Les scientifiques estiment que cette découverte est importante, mais soulignent qu’il n’y a aucune raison de s’alarmer.

Cette espèce, originaire de certaines régions d’Amérique du Sud, notamment du Chili, de l’Argentine et du Brésil, est considérée comme l’une des araignées les plus dangereuses au monde sur le plan médical, car son venin peut, dans de rares cas, provoquer de graves lésions cutanées. Malgré cela, les experts soulignent que cette araignée est naturellement craintive et évite autant que possible tout contact avec les humains.

Le premier spécimen a été découvert par hasard en septembre 2025 sur un mur du Campo dos Mártires da Pátria, à Porto. Un deuxième spécimen a ensuite été récupéré dans un piège collant en janvier 2026, confirmant ainsi la présence de l’espèce dans la ville. Cette découverte a été documentée par des chercheurs du Musée d’histoire naturelle et des sciences de l’université de Porto.
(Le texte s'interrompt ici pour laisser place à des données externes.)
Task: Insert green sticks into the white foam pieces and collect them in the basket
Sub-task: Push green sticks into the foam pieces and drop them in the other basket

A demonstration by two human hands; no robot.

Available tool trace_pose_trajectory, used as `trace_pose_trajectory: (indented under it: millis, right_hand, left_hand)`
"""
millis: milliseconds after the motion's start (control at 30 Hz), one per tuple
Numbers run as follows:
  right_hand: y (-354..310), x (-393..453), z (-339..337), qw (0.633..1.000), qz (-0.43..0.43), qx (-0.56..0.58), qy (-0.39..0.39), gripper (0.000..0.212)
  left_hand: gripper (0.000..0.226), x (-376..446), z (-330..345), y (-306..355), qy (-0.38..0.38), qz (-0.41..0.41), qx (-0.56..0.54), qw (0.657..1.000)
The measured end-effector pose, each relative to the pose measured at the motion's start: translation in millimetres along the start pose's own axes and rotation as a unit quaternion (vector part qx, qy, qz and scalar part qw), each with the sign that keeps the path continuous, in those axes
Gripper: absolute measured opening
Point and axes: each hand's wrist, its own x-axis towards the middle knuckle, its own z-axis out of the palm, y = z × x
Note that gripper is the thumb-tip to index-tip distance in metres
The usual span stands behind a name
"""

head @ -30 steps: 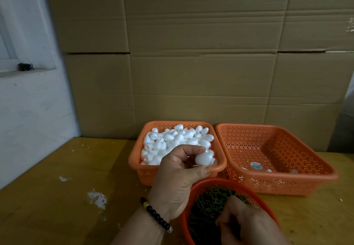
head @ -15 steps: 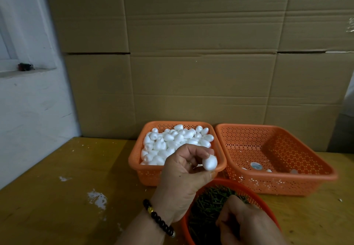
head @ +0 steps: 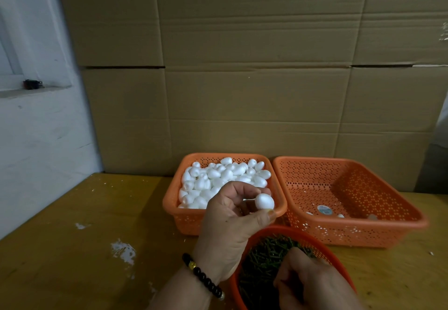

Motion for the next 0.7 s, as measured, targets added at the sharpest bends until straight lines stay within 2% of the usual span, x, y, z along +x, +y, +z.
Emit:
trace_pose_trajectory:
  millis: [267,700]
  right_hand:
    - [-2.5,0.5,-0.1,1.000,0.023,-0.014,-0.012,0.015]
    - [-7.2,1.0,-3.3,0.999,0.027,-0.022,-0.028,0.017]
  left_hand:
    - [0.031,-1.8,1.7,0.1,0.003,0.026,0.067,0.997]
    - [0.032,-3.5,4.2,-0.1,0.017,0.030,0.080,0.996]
L’entomologiste José Manuel Grosso-Silva a déclaré que le risque de croiser cette araignée ou d’être mordu par elle reste faible en raison de son comportement discret. Bien que les morsures soient rares, elles peuvent entraîner des lésions cutanées douloureuses et, dans des cas exceptionnels, des complications médicales plus graves.

Les chercheurs estiment que l’araignée est très probablement arrivée au Portugal par le biais du commerce international, car cette espèce s’est déjà propagée au-delà de son aire de répartition d’origine en voyageant inaperçue dans des marchandises transportées. On ignore encore si la population se limite à Porto ou si elle s’est établie ailleurs dans le pays.

Les scientifiques soulignent également que le Portugal abrite déjà une autre araignée recluse, l’araignée recluse méditerranéenne (Loxosceles rufescens), présente en Europe depuis des siècles. Les deux espèces partageant des caractéristiques similaires, il est possible que l’araignée recluse chilienne ait déjà été confondue avec sa cousine méditerranéenne.

Les chercheurs indiquent qu’une surveillance accrue sera nécessaire pour déterminer la véritable aire de répartition de l’espèce. Pour l’instant, ils conseillent au public de ne pas céder à la panique, expliquant que cette araignée n’est pas agressive et ne mord généralement que lorsqu’elle est piégée ou menacée.